◆ The task ◆
Please copy all of the data that follows exactly, leaving any pictures out.

-------------------------

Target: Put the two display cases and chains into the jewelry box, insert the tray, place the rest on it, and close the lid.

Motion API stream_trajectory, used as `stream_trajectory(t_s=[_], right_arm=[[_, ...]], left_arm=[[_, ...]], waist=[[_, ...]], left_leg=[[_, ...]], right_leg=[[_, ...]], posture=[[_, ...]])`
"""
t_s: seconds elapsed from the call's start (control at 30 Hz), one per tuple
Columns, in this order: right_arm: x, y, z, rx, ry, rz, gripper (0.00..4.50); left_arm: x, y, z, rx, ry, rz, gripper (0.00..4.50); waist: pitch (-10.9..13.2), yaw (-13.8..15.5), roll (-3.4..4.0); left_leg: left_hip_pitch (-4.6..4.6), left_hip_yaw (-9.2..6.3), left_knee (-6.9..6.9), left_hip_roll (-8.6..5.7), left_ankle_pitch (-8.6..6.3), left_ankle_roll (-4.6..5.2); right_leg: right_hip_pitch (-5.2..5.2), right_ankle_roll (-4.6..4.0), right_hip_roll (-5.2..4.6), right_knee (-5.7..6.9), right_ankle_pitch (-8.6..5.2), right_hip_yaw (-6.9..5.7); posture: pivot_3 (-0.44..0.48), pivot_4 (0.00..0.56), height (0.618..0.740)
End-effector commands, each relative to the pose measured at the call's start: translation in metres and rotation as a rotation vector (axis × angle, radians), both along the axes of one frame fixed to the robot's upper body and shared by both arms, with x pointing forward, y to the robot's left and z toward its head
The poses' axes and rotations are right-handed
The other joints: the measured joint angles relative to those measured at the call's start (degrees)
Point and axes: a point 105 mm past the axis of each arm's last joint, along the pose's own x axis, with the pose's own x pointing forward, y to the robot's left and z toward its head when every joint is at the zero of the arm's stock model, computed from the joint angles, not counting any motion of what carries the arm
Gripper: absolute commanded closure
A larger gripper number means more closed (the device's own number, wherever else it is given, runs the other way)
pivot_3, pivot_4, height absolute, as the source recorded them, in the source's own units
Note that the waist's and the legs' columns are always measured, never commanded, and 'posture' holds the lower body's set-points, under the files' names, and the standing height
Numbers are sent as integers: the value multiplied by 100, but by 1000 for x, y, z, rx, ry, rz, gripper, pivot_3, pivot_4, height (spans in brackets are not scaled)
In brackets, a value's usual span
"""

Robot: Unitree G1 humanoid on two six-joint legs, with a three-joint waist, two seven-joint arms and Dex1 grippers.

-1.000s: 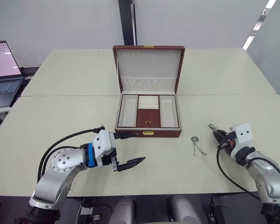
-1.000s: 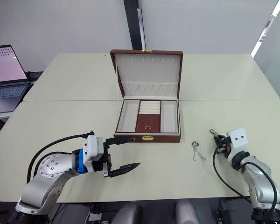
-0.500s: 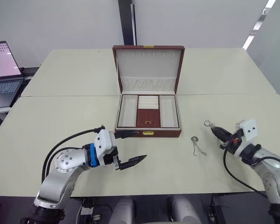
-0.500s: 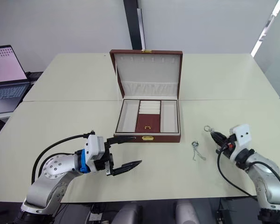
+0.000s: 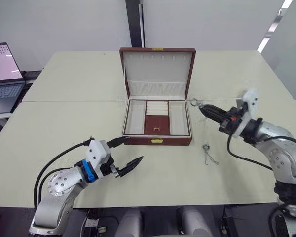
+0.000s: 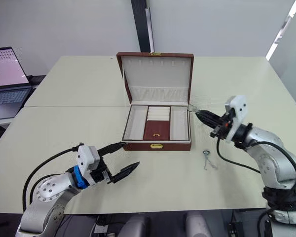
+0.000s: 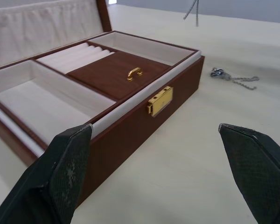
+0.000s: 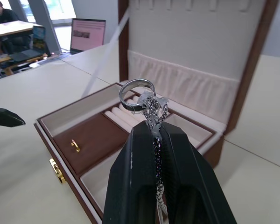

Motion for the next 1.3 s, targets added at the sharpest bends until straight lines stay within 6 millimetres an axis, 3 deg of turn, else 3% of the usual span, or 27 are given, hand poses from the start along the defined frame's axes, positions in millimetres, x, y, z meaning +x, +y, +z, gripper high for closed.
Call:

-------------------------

◆ Answer to this task ◆
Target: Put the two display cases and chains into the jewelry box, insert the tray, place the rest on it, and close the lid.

Motion API stream_trajectory, used as `stream_trajectory(t_s=[_], right_arm=[[_, ...]], left_arm=[[_, ...]], waist=[[_, ...]], left_leg=[[_, ...]], right_leg=[[_, ...]], posture=[[_, ...]])`
"""
t_s: seconds elapsed from the call's start (control at 30 Hz), one per tuple
Columns, in this order: right_arm: x, y, z, rx, ry, rz, gripper (0.00..4.50); left_arm: x, y, z, rx, ry, rz, gripper (0.00..4.50); waist: pitch (-10.9..13.2), yaw (-13.8..15.5), roll (-3.4..4.0); left_leg: left_hip_pitch (-4.6..4.6), left_hip_yaw (-9.2..6.3), left_knee (-6.9..6.9), left_hip_roll (-8.6..5.7), left_ankle_pitch (-8.6..6.3), left_ankle_roll (-4.6..5.2); right_leg: right_hip_pitch (-5.2..5.2), right_ankle_roll (-4.6..4.0), right_hip_roll (-5.2..4.6), right_knee (-5.7..6.9), right_ankle_pitch (-8.6..5.2), right_hip_yaw (-6.9..5.7); posture: pivot_3 (-0.44..0.48), pivot_4 (0.00..0.56), height (0.618..0.740)
End-effector commands, each relative to the pose measured at the call's start: translation in metres and rotation as a rotation vector (axis × angle, radians), both along the axes of one frame fixed to the robot's upper body and shared by both arms, with x pointing forward, y to the robot's left and z toward its head
The poses' axes and rotations are right-handed
The other joints: the measured joint angles relative to those measured at the call's start (degrees)
Point and axes: a point 105 mm past the axis of each arm's last joint, along the pose's own x axis, with the pose's own x pointing forward, y to the robot's left and z toward its head when every joint is at the zero of the arm's stock model, computed from the joint angles, not counting any motion of what carries the arm
Gripper: absolute commanded closure
A larger gripper number means more closed (the device's own number, wherever else it is given, runs the other way)
pivot_3, pivot_4, height absolute, as the source recorded them, in the source's own units
Note that the waist's and the legs' columns are always measured, never commanded, and 'posture' holds the lower body's set-points, under the files' names, and the standing height
Numbers are sent as integers: the value multiplied by 100, but by 1000 for x, y, z, rx, ry, rz, gripper, pivot_3, pivot_4, height (spans in brackets are not scaled)
In brackets, a value's usual span
"""

Robot: Unitree G1 humanoid on two six-joint legs, with a three-joint waist, two seven-joint arms and Dex1 grippers.

-1.000s: 
-1.000s: 
-0.500s: 
-0.500s: 
+0.000s: 
+0.000s: 
+0.000s: 
+0.000s: 

Motion for the next 1.3 s, targets added at the sharpest bends until straight lines stay within 6 millimetres an axis, 3 deg of turn, else 3% of the usual span, or 27 are given, hand poses from the start along the defined frame's axes, positions in millimetres, x, y, z meaning +x, +y, +z, gripper high for closed.
Call:

This exercise has been completed.